[25] Fernando’s infant daughter, Isabel II, ascended the throne under the regency of her mother María Cristina. Through the efforts of the liberals, six important decrees were passed March 24, 1834: suppression of the Consejo de Estado, during the minority of the queen; suppression of the Consejos de Castilla and de Indias, in whose place was established a Tribunal Superior de España é Indias; suppression of the Consejo Supremo de Guerra, and in its place the establishment of the Tribunal Supremo de Guerra y Marina y de Extranjería; suppression of the Consejo Supremo de Hacienda, replacing it by a Tribunal Supremo de Hacienda; an order to the Secretary of the Despacho de Gracia y Justicia to propose the new organization of the Consejo Real de las Ordenes; and the institution of a Consejo Real de España é Indias to have general supervision of American and Philippine matters. [↑]
[26] The first news of reform and the fact that the new Cortes were to be summoned was received unofficially at Manila by a United States ship sailing from Cádiz in June, 1834, and reaching Manila toward the end of the same year. [↑]
[27] No provision was made in the third Cortes for substitute representation for Ultramar (except in the decree of August 21, 1836, calling a Cortes for October 24 under the rules of the Constitution of 1812), which is in point with the ignorance manifested throughout this period by the officials at Madrid with regard to the Philippines. This accounts for the islands having no representation for some of the sessions of the Cortes. [↑]
[28] Andrés García Camba resided in Manila during 1825–35, and became so popular that he was elected a deputy to the Spanish Cortes; he was afterward (August, 1837–December, 1838) governor of the Philippines, and wrote a book (published at Cádiz, 1839) regarding his experiences while holding that office. Himself liberally inclined, he was constantly opposed by reactionary influences. Although his name does not appear in the pamphlet Filipinas y su representación en Cortes, he is generally considered as its author; and he alludes to it in the memoir above mentioned. (Vindel, Cat. bib. filip., nos. 1881, 1886.) [↑]
[29] Foreman says that Lecaros was a mestizo; and Montero y Vidal that he was a Filipino lawyer. The board of electors was mainly composed of peninsulars. [↑]

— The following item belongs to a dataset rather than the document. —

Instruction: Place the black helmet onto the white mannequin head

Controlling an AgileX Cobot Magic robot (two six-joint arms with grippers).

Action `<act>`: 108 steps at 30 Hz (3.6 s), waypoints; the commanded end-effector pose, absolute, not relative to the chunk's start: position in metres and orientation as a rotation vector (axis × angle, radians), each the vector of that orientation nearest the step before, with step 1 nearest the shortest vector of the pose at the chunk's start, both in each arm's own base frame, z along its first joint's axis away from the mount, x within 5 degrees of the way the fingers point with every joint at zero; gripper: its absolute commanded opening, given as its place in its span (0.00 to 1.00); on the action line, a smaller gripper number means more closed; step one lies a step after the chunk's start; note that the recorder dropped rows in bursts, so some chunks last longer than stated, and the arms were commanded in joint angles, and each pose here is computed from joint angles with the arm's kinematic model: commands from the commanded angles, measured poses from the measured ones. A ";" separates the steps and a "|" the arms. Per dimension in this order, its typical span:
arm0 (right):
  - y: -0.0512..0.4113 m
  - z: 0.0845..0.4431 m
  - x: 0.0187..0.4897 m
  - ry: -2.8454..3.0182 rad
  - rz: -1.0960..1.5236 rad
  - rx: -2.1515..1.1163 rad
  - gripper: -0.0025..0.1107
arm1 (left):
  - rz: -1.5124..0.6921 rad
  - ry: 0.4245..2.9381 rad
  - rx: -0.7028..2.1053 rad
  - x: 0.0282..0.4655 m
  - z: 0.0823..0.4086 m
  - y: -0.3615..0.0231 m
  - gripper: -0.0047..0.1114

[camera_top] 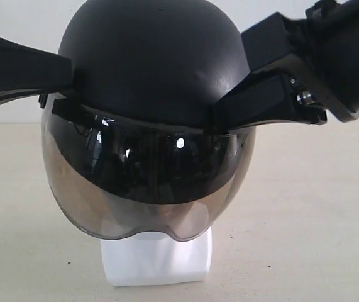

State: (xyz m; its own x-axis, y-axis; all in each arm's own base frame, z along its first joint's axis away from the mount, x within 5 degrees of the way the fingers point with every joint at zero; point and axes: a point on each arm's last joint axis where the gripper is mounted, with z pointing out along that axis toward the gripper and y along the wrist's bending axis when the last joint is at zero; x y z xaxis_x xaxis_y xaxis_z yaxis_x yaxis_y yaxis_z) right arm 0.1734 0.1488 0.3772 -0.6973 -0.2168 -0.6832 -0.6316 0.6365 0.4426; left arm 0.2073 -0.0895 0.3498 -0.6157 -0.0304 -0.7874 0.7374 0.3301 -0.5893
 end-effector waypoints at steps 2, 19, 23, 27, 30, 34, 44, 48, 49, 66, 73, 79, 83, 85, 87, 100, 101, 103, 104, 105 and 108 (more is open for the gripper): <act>0.148 0.352 0.175 2.368 0.866 -0.692 0.02 | -1.255 1.941 0.600 0.215 0.338 -0.087 0.08; 0.134 0.379 0.169 2.230 0.791 -0.568 0.02 | -1.255 1.944 0.597 0.215 0.337 -0.087 0.08; 0.118 0.397 0.170 2.189 0.633 -0.437 0.02 | -1.257 1.946 0.593 0.215 0.337 -0.087 0.08; 0.108 0.392 0.186 2.209 0.445 -0.307 0.02 | -1.251 1.938 0.596 0.212 0.339 -0.087 0.08; 0.108 0.380 0.201 2.264 0.338 -0.270 0.02 | -1.227 1.919 0.595 0.209 0.344 -0.086 0.08; 0.116 0.363 0.218 2.327 0.301 -0.261 0.02 | -1.183 1.912 0.549 0.208 0.348 -0.084 0.08; 0.132 0.353 0.237 2.292 0.402 -0.232 0.02 | -1.073 1.857 0.459 0.224 0.373 -0.079 0.08; 0.140 0.356 0.235 2.271 0.519 -0.252 0.02 | -1.102 1.895 0.449 0.237 0.365 -0.080 0.08; 0.141 0.357 0.234 2.259 0.529 -0.262 0.02 | -1.107 1.906 0.443 0.240 0.362 -0.080 0.08; 0.152 0.420 0.221 2.090 0.756 -0.387 0.02 | -1.130 1.996 0.427 0.249 0.328 -0.080 0.08; 0.117 0.421 0.225 2.173 0.521 -0.255 0.02 | -1.137 1.996 0.434 0.248 0.328 -0.081 0.08; 0.092 0.394 0.241 2.353 0.479 -0.133 0.02 | -1.137 1.996 0.434 0.248 0.328 -0.081 0.08; 0.095 0.371 0.247 2.439 0.510 -0.109 0.02 | -1.137 1.996 0.434 0.248 0.328 -0.081 0.08; 0.098 0.359 0.247 2.471 0.560 -0.093 0.02 | -1.136 1.995 0.435 0.248 0.328 -0.081 0.08; 0.102 0.349 0.246 2.473 0.615 -0.093 0.02 | -1.136 1.995 0.435 0.248 0.328 -0.081 0.08; 0.112 0.325 0.247 2.373 0.815 -0.028 0.02 | -1.133 1.993 0.440 0.248 0.328 -0.081 0.08; 0.114 0.327 0.247 2.362 0.852 -0.035 0.02 | -1.133 1.993 0.440 0.248 0.328 -0.081 0.08; 0.116 0.328 0.246 2.353 0.898 -0.040 0.02 | -1.126 1.987 0.454 0.248 0.328 -0.081 0.08; 0.117 0.329 0.245 2.348 0.912 -0.039 0.02 | -1.125 1.986 0.456 0.248 0.328 -0.081 0.08; 0.118 0.329 0.245 2.344 0.917 -0.043 0.02 | -1.125 1.986 0.456 0.248 0.328 -0.081 0.08; 0.118 0.330 0.245 2.334 0.928 -0.055 0.02 | -1.128 1.986 0.458 0.248 0.328 -0.081 0.08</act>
State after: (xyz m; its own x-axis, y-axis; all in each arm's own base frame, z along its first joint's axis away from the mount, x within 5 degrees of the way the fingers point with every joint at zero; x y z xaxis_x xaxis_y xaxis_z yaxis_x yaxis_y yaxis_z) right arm 0.2455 0.1158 0.3267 -0.8096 0.1654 -0.5632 -0.2426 0.7794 0.5776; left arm 0.2519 -0.0755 0.3427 -0.5886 -0.1687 -0.7906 0.6039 0.5584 -0.5687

[30] Camba proposed (Filipinas y su representación en Cortes, 1836) a special mode of election to Cortes for the Philippines, which was to be by the Manila Ayuntamiento, as that was the only political organization in the islands worth mentioning, and was in direct contact with affairs. The law to be adopted for Ultramar, Camba argued, must take into account the condition of the country and the inhabitants. During this session, the Philippine representatives presented two petitions to the Secretario, del Despacho de Hacienda, asking in one for a moderation of the excessive duties on the introduction of Spanish brandy into the Philippines, and in the other the sending of few pensioners and subaltern employes to the islands, as this was a prejudice to the native Philippine Spaniards. Lecaros presented a plan to Mendizábal, the provisional president of the Consejo de Ministros, for the suppression of the monopoly on tobacco in the Philippines, but Mendizábal took measures to make the monopoly more remunerative to the state. See Montero y Vidal, Historia general, ii. pp. 554, 555, note. [↑]
[31] He wrote Memoria sobre las Islas Filipinas (Valencia, 1842). [↑]
[32] July 31, 1837, the new commercial treaty made September 22, 1836, between the governor of the Philippines and the sultan of Joló was referred to the committees on State and Commerce, was reported on favorably on October 4, and was accordingly approved on the twelfth of October. This treaty stipulated that every three-masted schooner porting at Joló with Chinese passengers from Manila was to pay 2,000 pesos fuertes, and lesser boats in proportion to their size. As the most important cargo ever sent to Joló from Manila never exceeded 2,500 pesos in value, it is hard to see the value of this treaty so greatly lauded in Madrid. No Joloan vessels went to Manila. In this matter the officials showed a woful ignorance of the Philippines, the minister of the navy stating that all vessels stopped at Joló on their way to the Philippines. This treaty, as well as the one made by the governor of Zamboanga with the chief of Maluso near Basilan, only made the Moros bolder in their piracy. See Montero y Vidal, Historia general, ii, pp. 557–560. [↑]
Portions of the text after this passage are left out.